### Exercise instructions
Write out the listing verbatim. No pictures belong in it.
━━ Data excerpt
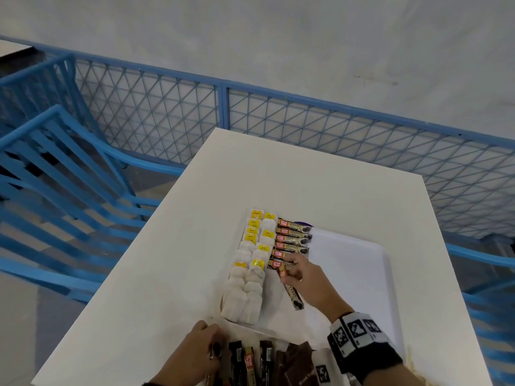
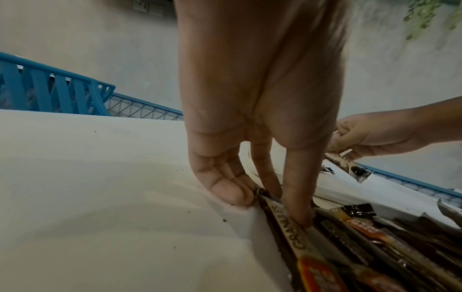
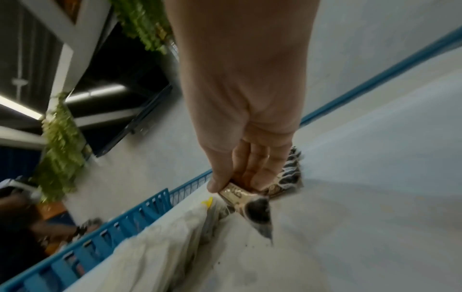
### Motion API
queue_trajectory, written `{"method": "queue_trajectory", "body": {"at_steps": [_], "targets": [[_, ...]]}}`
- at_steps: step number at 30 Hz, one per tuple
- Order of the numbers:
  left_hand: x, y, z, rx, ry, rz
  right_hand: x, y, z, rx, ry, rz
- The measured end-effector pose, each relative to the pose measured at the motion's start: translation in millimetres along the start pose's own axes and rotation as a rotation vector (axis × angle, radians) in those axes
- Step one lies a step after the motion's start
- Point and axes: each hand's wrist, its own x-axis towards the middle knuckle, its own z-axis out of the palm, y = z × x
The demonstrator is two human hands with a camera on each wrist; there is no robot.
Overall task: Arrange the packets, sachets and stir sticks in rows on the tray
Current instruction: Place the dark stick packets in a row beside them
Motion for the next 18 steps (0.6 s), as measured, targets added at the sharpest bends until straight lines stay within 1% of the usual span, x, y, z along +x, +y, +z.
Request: {"method": "queue_trajectory", "body": {"at_steps": [4, 6, 9, 10, 14, 18], "targets": [[2.2, -3.2, 2.1, -0.003, 0.023, -0.002, 7.0, -5.3, 11.1, -0.241, -0.077, -0.052], [2.5, -4.3, 2.2, -0.010, 0.024, -0.007, 7.7, -1.8, 13.8, -0.258, -0.039, -0.070], [2.8, -5.1, 1.2, -0.027, 0.021, -0.012, 1.6, 7.1, 12.2, -0.273, 0.089, -0.102], [3.2, -5.3, 1.4, -0.033, 0.027, -0.013, -2.6, 10.8, 11.1, -0.303, 0.105, -0.114], [4.7, -7.0, -0.4, -0.042, 0.054, -0.037, -21.0, 28.2, 11.6, -0.469, 0.046, -0.106], [3.0, -9.5, -5.1, -0.107, 0.073, -0.073, -20.6, 36.6, 14.7, -0.442, 0.065, -0.089]]}}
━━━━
### Solution to the exercise
### Motion API
queue_trajectory, written `{"method": "queue_trajectory", "body": {"at_steps": [_], "targets": [[_, ...]]}}`
- at_steps: step number at 30 Hz, one per tuple
- Order of the numbers:
  left_hand: x, y, z, rx, ry, rz
  right_hand: x, y, z, rx, ry, rz
- The measured end-effector pose, each relative to the pose measured at the motion's start: translation in millimetres along the start pose's own axes and rotation as a rotation vector (axis × angle, radians) in those axes
- Step one lies a step after the motion's start
- Point and axes: each hand's wrist, its own x-axis towards the middle knuckle, its own z-axis out of the palm, y = z × x
The demonstrator is two human hands with a camera on each wrist; there is no robot.
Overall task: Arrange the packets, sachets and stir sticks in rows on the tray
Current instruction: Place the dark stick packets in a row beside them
Motion for the next 18 steps (0.6 s), as measured, targets added at the sharpest bends until straight lines stay within 1% of the usual span, x, y, z along +x, +y, +z.
Request: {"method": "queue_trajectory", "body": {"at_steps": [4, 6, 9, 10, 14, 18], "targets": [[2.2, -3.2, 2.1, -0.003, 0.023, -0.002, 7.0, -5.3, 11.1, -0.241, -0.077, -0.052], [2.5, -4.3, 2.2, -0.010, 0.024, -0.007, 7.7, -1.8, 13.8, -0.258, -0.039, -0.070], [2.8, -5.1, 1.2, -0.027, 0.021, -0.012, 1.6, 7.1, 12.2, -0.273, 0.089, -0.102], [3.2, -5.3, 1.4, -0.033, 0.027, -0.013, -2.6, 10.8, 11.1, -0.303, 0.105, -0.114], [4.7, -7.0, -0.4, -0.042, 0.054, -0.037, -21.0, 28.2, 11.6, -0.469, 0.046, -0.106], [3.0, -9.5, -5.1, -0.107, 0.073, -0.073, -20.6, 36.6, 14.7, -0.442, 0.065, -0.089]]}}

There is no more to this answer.